Both code bases take roughly the same approach. Only details differ.
My recommendation is to take the libgcj framework, and then heavily
modify it to incorporate the good points from Classpath:
* libgcj's framework appears to be mildly more efficient
* ... it is also a bit cleaner in some minor respects (e.g., getName()
is an abstract method and doesn't require that each class set
`scheme_name', etc. It also doesn't rely on reflection as heavily.)
* Classpath has javadoc comments, which are nice for people writing
new converters. This feature must be preserved. (Yes, I've come
180 degrees on this issue. :-)
* Classpath has a nicer naming scheme for encoders and decoders.
We should also continue to use Classpath's choice for package name.

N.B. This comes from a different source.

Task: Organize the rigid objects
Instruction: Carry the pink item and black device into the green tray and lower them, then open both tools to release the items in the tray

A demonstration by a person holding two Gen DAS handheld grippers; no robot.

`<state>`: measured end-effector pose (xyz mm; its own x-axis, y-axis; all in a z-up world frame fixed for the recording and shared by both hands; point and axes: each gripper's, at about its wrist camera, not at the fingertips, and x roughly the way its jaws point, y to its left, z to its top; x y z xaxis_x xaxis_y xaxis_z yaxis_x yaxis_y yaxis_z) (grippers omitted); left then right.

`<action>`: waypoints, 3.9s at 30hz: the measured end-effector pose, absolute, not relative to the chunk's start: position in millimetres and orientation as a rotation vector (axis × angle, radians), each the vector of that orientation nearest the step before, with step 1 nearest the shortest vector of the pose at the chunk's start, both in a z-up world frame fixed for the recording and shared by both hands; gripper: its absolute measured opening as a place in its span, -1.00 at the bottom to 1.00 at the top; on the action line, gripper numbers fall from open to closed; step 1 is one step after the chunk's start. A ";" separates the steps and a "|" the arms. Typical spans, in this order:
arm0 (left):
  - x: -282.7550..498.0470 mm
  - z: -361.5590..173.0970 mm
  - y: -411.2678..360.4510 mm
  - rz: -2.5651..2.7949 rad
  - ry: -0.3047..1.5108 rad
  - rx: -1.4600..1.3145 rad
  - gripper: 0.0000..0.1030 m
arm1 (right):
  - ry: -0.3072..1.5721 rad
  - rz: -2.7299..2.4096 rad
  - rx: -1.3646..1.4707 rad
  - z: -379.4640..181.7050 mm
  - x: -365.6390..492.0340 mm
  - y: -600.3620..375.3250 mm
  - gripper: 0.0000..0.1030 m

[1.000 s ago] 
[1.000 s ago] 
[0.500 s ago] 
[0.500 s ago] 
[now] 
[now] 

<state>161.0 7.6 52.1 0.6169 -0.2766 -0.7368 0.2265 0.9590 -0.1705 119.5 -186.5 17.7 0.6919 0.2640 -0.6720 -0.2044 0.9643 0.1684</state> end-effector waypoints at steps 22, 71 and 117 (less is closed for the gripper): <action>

* The libgcj UTF-8 converters seem a bit better. They are known to be
buggy in some (unusual) cases, but they handle more than Classpath's
do. (e.g., Java-style \0 encoding is handled correctly, as an
option.)
* Otherwise there isn't much overlap between supported encodings, so
we can just use the union of the two.
* Right now libgcj can handle using iconv() as a fallback if the
encoding is not built in. We should continue to do this. We should
also consider optionally using something like Bruno Haible's
libiconv to support many encodings on those platforms without a
native iconv() implementation.
I'll do this sometime when I have a free weekend or something, unless
somebody beats me to it.
This, like so many other things, is possibly contingent on getting the
CNI/JNI problem resolved. I'm going to try to get some time scheduled
to work on that. Don't hold your breath :-(
Tom